- [Exercise directions] Return all of the material, keeping each line exactly as it is.

- [Dataset section]
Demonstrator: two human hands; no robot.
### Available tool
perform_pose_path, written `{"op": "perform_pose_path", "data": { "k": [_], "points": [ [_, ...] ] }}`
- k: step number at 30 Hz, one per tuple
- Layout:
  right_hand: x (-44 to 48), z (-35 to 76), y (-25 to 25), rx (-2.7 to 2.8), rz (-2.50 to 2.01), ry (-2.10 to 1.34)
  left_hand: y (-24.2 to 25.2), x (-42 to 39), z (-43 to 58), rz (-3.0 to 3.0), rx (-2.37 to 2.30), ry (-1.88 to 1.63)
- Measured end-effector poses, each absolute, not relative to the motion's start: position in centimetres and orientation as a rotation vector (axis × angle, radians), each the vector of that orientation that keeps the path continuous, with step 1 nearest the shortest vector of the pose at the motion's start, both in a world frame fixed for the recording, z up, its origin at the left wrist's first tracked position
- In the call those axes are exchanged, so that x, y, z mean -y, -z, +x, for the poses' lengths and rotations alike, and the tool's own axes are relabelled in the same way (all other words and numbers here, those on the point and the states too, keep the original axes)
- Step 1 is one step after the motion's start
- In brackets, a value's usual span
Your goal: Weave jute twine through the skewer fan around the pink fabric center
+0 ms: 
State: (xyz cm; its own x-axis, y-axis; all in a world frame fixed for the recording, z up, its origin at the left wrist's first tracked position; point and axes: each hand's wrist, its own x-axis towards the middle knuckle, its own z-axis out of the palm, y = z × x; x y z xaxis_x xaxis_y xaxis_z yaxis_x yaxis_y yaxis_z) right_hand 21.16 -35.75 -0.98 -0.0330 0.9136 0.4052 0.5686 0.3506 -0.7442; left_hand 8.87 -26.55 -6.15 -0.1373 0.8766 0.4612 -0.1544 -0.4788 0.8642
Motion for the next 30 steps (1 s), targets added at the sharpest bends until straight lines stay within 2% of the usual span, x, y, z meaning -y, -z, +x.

- [Exercise result]
Demonstrator: two human hands; no robot.
### Available tool
perform_pose_path, written `{"op": "perform_pose_path", "data": { "k": [_], "points": [ [_, ...] ] }}`
- k: step number at 30 Hz, one per tuple
- Layout:
  right_hand: x (-44 to 48), z (-35 to 76), y (-25 to 25), rx (-2.7 to 2.8), rz (-2.50 to 2.01), ry (-2.10 to 1.34)
  left_hand: y (-24.2 to 25.2), x (-42 to 39), z (-43 to 58), rz (-3.0 to 3.0), rx (-2.37 to 2.30), ry (-1.88 to 1.63)
- Measured end-effector poses, each absolute, not relative to the motion's start: position in centimetres and orientation as a rotation vector (axis × angle, radians), each the vector of that orientation that keeps the path continuous, with step 1 nearest the shortest vector of the pose at the motion's start, both in a world frame fixed for the recording, z up, its origin at the left wrist's first tracked position
- In the call those axes are exchanged, so that x, y, z mean -y, -z, +x, for the poses' lengths and rotations alike, and the tool's own axes are relabelled in the same way (all other words and numbers here, those on the point and the states too, keep the original axes)
- Step 1 is one step after the motion's start
- In brackets, a value's usual span
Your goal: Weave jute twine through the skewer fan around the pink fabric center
+0 ms: 
State: (xyz cm; its own x-axis, y-axis; all in a world frame fixed for the recording, z up, its origin at the left wrist's first tracked position; point and axes: each hand's wrist, its own x-axis towards the middle knuckle, its own z-axis out of the palm, y = z × x; x y z xaxis_x xaxis_y xaxis_z yaxis_x yaxis_y yaxis_z) right_hand 21.16 -35.75 -0.98 -0.0330 0.9136 0.4052 0.5686 0.3506 -0.7442; left_hand 8.87 -26.55 -6.15 -0.1373 0.8766 0.4612 -0.1544 -0.4788 0.8642
Motion for the next 30 steps (1 s), targets added at the sharpest bends until straight lines stay within 2% of the usual span, x, y, z meaning -y, -z, +x.

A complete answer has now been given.